Roy Halsey,a member of The Rose Society UK, gave us some excellent advice on growing better roses.
- Always purchase plants from a good specialist rose nursery – Rose of the Year and Gold Standard winning varieties are a good place to start.
- Prepare ground well, ensuring plenty of humus. Change soil if replanting in existing beds or use mycorrhizal fungi.
- Plant container-grown roses with care; water and feed regularly for several weeks after planting, particularly if plants are in leaf or flower.
- When purchasing bare root bushes it is important to keep the roots damp at all times and shore in a cool, draught-free environment before planting. If necessary, cut back to three or four buds (leaf joints) in spring, after planting.
- Feed roses twice per season with balanced granular rose fertiliser (ensuring the ground is damp). Continue feeding with liquid fertiliser every two weeks.
- Always irrigate or water roses during dry spells. Carry this out early in the day. Concentrate on watering around the roots and avoid watering the leaves in bright sunshine.
- Dead-head bushes and climbers regularly during flowering. Cut off a few inches of stem when you do this.
- Mulch beds with four inches of compost or manure to improve soil structure and assist in moisture retention.

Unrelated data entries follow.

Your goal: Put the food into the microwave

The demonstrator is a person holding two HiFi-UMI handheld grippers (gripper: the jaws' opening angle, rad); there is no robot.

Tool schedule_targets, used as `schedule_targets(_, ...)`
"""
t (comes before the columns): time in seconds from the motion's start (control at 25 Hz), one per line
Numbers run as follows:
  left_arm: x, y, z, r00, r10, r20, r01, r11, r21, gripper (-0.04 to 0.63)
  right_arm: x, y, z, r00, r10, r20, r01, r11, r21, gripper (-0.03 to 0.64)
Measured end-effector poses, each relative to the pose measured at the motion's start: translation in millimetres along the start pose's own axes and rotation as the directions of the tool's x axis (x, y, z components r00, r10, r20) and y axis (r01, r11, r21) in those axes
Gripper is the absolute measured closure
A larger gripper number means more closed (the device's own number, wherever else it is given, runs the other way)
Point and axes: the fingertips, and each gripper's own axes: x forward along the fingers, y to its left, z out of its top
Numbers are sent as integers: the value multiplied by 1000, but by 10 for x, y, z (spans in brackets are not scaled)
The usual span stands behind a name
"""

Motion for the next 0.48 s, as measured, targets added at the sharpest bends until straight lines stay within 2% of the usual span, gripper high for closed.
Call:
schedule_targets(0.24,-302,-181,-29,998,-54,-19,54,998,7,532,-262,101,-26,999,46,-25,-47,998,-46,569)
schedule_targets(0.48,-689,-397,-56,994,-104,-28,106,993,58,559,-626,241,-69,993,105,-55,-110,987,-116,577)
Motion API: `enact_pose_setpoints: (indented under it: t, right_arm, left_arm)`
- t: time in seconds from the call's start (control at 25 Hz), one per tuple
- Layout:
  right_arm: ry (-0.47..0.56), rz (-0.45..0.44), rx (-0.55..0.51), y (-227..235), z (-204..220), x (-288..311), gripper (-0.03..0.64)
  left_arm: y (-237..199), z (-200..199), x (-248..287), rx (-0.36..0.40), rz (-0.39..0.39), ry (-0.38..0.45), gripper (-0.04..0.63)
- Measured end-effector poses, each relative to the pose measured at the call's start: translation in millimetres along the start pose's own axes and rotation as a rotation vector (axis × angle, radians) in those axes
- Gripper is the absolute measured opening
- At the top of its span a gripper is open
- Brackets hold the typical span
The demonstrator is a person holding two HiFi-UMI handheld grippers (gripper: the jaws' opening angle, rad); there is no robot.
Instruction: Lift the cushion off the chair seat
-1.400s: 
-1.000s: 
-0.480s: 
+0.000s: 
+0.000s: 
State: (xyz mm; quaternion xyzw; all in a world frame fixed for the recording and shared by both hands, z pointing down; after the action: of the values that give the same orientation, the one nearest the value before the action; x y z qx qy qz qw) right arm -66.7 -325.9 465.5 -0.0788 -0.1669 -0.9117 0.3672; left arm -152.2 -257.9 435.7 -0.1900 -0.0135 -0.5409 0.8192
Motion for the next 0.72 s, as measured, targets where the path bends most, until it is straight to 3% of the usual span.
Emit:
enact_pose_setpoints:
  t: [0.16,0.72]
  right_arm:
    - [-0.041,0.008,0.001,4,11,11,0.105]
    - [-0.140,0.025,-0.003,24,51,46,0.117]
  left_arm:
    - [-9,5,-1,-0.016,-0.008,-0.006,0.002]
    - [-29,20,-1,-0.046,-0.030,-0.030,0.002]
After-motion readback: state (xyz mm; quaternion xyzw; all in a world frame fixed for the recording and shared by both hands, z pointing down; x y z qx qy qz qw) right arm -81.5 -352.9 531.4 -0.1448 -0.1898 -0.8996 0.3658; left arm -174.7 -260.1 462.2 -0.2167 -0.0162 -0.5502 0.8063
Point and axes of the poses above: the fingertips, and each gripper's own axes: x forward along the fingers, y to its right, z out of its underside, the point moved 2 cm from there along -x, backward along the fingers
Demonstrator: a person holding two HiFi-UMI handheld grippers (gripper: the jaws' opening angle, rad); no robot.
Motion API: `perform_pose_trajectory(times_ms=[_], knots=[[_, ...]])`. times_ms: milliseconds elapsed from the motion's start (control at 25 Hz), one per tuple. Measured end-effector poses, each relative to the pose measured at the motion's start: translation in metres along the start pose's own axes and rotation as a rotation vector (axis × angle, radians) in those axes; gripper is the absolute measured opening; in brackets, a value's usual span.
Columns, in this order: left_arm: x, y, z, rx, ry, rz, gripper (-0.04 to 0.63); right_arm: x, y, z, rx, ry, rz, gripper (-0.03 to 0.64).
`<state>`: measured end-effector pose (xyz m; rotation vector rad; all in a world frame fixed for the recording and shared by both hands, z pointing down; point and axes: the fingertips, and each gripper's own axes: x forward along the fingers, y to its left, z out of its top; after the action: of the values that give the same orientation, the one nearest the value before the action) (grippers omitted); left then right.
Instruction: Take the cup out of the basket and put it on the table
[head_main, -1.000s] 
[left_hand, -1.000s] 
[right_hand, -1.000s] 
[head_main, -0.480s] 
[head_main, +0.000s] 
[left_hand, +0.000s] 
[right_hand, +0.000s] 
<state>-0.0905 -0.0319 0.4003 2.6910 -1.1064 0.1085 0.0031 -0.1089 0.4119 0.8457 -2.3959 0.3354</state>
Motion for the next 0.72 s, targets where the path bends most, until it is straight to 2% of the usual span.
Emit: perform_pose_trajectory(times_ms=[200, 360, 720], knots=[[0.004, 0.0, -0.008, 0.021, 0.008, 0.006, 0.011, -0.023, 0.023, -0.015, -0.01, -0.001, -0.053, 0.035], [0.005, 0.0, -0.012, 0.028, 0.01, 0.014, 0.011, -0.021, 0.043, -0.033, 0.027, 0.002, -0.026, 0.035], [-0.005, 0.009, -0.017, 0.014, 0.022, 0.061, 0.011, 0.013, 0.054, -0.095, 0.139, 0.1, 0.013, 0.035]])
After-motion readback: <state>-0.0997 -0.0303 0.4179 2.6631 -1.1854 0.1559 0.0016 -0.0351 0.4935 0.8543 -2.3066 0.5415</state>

- Keep beds and borders weed-free.
- Tie in new growth of climbers or ramblers whilst young and pliable, training horizontally whenever practical to improve flowering.
- Spray regularly, alternating sprays containing different ingredients every two weeks during active growth. The use of Uncle Tom’s Rose Tonic as a separate spray or drench is very effective and is used extensively by the trade.
- Depending upon your locality, cut back or prune the bushes to an outward-facing bud in autumn and prune or trim again in early spring.
More suggestions from Roy
Prune roses in March except for ramblers which should be pruned soon after the flowers die. Take off the spindly branches. Cut at an angle. Take out all dead wood.
Prune to 2/3 in autumn, then prune again to 1/2 in March. From that time it takes twelve weeks to bloom. This means that the roses in our show in August are the second flush, which will be smaller than the first flush.
When showing make sure you have leaves on the stems.
Blackspot is associated with clean air – hence is it such a problem in our area.